───── Exercise inputs ─────
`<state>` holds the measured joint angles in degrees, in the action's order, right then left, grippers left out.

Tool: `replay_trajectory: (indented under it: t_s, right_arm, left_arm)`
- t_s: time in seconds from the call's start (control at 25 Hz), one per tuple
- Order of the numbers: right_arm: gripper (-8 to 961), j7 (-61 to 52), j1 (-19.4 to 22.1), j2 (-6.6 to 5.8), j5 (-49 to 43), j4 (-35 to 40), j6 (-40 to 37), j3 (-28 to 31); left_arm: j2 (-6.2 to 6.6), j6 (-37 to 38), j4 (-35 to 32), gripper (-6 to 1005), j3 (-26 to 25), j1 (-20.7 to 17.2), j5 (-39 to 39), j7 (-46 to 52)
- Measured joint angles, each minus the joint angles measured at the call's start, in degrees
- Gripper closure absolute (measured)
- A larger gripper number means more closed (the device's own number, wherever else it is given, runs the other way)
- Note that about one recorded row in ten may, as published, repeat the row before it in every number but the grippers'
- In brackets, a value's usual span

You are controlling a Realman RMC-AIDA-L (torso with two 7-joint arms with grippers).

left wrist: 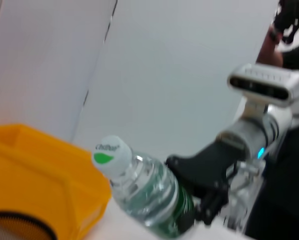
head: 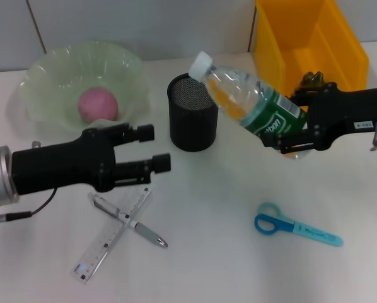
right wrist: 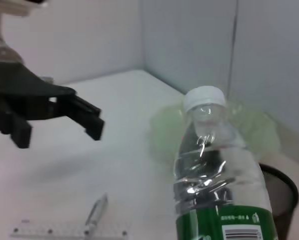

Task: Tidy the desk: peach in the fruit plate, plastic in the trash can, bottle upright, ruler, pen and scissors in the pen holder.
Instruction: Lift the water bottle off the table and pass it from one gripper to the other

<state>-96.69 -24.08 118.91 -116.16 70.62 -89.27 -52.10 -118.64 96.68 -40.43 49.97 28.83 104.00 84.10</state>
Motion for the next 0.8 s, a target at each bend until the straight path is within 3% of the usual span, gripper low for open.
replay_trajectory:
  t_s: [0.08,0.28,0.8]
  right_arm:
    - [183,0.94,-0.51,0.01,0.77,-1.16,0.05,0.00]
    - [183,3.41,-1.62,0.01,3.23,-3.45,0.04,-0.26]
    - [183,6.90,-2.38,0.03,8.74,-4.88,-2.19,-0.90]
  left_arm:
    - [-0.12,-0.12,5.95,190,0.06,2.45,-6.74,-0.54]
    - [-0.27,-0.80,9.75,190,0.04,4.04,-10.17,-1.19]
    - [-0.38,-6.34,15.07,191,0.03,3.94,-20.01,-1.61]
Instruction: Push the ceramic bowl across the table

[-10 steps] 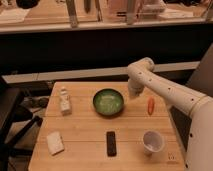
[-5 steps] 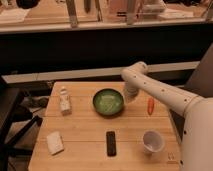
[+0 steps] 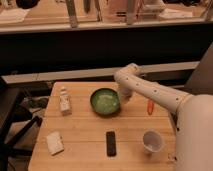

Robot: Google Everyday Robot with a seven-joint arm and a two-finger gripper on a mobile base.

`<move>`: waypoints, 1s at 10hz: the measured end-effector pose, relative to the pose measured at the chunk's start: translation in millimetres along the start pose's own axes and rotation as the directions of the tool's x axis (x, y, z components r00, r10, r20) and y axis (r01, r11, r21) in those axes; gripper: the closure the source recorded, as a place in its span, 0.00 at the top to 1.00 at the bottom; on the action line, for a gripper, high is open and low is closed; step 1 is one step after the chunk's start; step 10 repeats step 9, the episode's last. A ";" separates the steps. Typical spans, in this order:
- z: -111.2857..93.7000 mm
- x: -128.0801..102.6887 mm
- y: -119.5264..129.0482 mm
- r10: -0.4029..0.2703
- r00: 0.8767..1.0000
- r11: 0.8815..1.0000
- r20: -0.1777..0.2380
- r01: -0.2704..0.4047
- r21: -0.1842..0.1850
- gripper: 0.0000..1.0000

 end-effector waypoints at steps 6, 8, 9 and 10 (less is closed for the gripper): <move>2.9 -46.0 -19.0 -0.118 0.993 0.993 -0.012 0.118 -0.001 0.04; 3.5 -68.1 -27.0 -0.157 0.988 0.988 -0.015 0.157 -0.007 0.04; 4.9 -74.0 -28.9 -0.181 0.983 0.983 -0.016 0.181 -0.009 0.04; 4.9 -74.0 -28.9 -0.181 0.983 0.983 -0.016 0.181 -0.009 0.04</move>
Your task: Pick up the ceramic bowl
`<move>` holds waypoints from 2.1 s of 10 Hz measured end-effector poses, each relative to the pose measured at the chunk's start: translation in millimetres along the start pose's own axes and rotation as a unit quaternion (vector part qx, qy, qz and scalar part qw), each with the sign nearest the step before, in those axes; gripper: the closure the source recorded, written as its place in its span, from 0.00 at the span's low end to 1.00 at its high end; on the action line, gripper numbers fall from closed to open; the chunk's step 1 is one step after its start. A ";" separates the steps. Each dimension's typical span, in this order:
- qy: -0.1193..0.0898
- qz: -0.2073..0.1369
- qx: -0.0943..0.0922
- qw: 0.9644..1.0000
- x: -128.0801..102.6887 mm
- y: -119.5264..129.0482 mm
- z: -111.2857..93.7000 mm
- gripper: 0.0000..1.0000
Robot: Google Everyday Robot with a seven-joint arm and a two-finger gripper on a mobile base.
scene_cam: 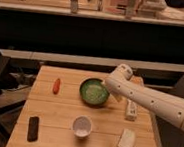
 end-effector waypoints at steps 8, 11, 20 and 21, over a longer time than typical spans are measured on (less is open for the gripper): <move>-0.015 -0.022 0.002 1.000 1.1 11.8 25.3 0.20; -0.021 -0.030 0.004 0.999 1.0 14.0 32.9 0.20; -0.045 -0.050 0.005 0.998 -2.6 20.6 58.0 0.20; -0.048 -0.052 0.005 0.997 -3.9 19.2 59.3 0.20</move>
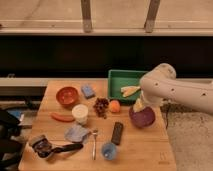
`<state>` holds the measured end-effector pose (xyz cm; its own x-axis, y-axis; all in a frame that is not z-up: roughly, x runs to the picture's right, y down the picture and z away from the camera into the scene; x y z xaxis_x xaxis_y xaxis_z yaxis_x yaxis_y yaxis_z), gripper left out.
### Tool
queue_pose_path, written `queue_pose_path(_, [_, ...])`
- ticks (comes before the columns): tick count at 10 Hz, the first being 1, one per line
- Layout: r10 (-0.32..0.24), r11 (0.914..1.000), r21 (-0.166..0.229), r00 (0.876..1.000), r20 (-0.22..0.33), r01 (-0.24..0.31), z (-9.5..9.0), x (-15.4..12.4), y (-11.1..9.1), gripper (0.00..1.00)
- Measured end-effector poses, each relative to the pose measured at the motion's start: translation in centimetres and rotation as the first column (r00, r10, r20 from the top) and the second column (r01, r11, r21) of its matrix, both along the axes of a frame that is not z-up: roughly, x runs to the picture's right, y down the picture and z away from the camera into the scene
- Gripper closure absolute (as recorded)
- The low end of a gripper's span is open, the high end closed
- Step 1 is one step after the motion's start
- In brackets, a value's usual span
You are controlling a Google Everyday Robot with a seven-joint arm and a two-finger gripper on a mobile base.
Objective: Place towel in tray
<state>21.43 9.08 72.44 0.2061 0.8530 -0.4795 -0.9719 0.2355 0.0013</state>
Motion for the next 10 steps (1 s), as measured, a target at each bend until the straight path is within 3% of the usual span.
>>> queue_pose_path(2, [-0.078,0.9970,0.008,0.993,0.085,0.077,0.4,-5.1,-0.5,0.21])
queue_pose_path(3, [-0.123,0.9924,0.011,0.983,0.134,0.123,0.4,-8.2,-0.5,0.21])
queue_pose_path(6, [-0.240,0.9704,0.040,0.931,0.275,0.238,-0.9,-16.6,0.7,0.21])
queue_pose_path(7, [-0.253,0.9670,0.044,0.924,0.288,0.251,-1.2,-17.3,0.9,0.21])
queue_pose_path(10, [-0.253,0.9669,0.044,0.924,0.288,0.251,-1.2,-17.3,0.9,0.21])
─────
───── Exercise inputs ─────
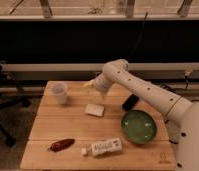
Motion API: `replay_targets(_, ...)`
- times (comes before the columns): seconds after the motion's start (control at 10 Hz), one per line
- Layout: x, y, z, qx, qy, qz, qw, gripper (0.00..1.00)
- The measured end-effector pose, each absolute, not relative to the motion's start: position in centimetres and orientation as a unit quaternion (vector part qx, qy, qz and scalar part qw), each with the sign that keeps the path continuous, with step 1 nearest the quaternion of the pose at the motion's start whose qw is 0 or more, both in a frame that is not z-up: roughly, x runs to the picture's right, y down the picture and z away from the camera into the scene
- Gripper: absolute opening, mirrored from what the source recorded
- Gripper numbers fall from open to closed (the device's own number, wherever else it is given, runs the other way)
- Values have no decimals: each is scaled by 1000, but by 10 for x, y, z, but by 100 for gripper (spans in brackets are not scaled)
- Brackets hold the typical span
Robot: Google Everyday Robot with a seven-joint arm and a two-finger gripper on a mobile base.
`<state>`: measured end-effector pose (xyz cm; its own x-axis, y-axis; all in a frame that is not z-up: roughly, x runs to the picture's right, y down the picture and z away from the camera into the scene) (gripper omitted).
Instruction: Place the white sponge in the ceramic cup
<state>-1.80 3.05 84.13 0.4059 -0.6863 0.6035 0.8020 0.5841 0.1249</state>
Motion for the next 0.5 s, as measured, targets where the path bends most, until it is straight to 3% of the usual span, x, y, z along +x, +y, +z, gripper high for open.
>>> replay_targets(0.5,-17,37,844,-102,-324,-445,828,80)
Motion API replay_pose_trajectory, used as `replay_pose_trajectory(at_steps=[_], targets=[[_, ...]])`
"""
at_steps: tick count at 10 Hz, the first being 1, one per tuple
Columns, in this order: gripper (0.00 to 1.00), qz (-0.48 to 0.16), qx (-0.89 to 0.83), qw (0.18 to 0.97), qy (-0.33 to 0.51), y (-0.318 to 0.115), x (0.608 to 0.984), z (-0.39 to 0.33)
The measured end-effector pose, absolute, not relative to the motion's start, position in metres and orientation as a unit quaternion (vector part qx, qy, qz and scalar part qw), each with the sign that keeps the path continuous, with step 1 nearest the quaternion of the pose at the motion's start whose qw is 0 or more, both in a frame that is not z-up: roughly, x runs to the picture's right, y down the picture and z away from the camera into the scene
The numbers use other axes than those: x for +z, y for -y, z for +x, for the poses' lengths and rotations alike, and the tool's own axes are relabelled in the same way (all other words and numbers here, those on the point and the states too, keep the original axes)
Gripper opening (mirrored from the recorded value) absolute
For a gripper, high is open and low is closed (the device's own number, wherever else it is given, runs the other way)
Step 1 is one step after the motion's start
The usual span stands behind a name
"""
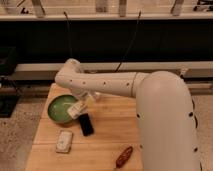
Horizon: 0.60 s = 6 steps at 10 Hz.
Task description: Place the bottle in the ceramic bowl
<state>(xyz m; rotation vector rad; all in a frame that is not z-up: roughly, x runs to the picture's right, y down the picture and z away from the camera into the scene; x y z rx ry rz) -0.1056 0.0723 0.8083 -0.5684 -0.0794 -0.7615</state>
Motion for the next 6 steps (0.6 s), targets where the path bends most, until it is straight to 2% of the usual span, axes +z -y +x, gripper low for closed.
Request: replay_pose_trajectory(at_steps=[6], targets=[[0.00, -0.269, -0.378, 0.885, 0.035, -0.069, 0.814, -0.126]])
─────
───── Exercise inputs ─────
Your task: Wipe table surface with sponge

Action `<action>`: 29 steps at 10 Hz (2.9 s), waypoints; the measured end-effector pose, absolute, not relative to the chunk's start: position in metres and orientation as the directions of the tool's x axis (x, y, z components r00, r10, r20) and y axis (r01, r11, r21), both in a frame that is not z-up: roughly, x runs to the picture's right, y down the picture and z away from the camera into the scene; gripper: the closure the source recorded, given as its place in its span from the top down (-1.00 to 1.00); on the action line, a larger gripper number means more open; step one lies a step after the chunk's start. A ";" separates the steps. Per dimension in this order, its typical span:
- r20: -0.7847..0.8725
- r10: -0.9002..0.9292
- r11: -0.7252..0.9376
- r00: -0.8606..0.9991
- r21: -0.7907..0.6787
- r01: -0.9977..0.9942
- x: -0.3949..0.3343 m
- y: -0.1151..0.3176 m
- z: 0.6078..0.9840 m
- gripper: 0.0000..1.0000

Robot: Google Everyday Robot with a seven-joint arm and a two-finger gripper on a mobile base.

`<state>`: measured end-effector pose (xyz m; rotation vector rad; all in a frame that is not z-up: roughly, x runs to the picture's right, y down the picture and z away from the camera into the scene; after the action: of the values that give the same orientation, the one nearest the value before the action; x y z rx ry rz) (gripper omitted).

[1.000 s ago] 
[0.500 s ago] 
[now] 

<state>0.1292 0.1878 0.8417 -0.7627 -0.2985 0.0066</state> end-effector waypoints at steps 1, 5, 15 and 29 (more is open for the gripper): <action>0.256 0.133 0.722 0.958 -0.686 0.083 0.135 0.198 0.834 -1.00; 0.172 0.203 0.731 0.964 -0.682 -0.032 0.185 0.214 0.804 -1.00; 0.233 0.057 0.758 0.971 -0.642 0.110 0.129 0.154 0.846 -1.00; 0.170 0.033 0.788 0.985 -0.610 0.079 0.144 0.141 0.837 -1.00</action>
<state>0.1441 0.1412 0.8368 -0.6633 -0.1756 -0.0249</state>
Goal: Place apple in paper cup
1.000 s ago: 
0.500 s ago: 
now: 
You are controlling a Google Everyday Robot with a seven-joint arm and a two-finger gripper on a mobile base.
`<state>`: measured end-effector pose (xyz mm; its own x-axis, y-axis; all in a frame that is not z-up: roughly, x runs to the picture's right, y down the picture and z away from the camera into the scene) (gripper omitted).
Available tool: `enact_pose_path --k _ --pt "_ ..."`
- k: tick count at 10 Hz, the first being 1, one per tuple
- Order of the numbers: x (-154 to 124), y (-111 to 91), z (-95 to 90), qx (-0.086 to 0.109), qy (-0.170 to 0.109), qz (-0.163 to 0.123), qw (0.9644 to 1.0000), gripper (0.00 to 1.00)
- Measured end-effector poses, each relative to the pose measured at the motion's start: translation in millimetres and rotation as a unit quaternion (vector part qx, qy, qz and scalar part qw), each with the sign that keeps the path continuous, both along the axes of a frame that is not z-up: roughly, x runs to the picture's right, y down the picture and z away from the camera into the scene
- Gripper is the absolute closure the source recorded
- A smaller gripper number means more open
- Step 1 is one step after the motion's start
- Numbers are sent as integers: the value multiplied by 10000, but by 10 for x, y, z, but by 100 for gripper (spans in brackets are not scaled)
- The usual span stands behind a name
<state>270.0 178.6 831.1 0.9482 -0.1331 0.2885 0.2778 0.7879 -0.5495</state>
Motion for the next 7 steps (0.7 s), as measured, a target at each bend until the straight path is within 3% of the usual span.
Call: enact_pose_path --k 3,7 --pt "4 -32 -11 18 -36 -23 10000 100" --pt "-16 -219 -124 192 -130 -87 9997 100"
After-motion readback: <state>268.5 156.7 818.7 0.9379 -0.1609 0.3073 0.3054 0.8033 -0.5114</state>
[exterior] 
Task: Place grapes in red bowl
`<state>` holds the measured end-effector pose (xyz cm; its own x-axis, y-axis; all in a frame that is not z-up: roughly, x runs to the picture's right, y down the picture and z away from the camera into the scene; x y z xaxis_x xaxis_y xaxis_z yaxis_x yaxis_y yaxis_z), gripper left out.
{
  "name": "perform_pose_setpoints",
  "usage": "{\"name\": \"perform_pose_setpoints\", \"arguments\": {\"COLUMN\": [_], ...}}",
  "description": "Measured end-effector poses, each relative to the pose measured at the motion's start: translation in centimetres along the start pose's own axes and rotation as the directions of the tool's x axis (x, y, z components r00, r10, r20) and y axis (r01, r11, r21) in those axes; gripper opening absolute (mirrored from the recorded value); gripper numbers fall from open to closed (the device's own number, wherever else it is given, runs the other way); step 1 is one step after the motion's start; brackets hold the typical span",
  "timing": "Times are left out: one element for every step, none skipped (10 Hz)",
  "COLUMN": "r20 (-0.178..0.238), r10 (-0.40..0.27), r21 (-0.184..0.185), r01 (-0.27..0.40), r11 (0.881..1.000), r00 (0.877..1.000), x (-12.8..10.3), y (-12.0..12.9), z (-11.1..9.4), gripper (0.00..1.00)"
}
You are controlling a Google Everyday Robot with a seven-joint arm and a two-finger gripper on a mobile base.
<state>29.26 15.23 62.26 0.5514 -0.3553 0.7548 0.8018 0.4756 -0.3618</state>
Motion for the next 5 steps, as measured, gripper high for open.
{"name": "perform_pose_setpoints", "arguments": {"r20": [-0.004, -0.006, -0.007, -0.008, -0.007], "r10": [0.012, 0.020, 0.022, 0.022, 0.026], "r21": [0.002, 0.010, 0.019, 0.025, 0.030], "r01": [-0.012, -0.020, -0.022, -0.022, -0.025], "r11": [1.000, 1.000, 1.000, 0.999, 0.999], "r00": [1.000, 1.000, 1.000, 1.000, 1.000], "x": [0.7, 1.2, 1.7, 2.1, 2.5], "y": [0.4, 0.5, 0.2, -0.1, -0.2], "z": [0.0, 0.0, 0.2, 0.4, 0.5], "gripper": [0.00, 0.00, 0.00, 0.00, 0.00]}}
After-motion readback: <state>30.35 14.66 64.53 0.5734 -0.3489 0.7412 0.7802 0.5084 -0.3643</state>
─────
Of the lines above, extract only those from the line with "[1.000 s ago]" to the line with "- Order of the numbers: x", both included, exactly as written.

[1.000 s ago] 
[0.500 s ago] 
[now] 

<state>0.1292 0.1878 0.8417 -0.7627 -0.2985 0.0066</state> end-effector waypoints at steps 1, 5, 15 and 29 (more is open for the gripper): <action>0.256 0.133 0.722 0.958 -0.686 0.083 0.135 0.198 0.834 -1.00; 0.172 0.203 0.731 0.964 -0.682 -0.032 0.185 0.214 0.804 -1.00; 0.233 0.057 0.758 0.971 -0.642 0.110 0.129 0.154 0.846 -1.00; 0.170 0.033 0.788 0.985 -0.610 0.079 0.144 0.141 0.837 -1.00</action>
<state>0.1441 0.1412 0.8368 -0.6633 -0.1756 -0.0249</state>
Goal: Place apple in paper cup
1.000 s ago: 
0.500 s ago: 
now: 
You are controlling a Google Everyday Robot with a seven-joint arm and a two-finger gripper on a mobile base.
`<state>`: measured end-effector pose (xyz mm; its own x-axis, y-axis; all in a frame that is not z-up: roughly, x runs to the picture's right, y down the picture and z away from the camera into the scene) (gripper omitted).
Available tool: `enact_pose_path --k _ --pt "_ ..."`
- k: tick count at 10 Hz, the first being 1, one per tuple
- Order of the numbers: x (-154 to 124), y (-111 to 91), z (-95 to 90), qx (-0.086 to 0.109), qy (-0.170 to 0.109), qz (-0.163 to 0.123), qw (0.9644 to 1.0000), gripper (0.00 to 1.00)

This finishes the exercise.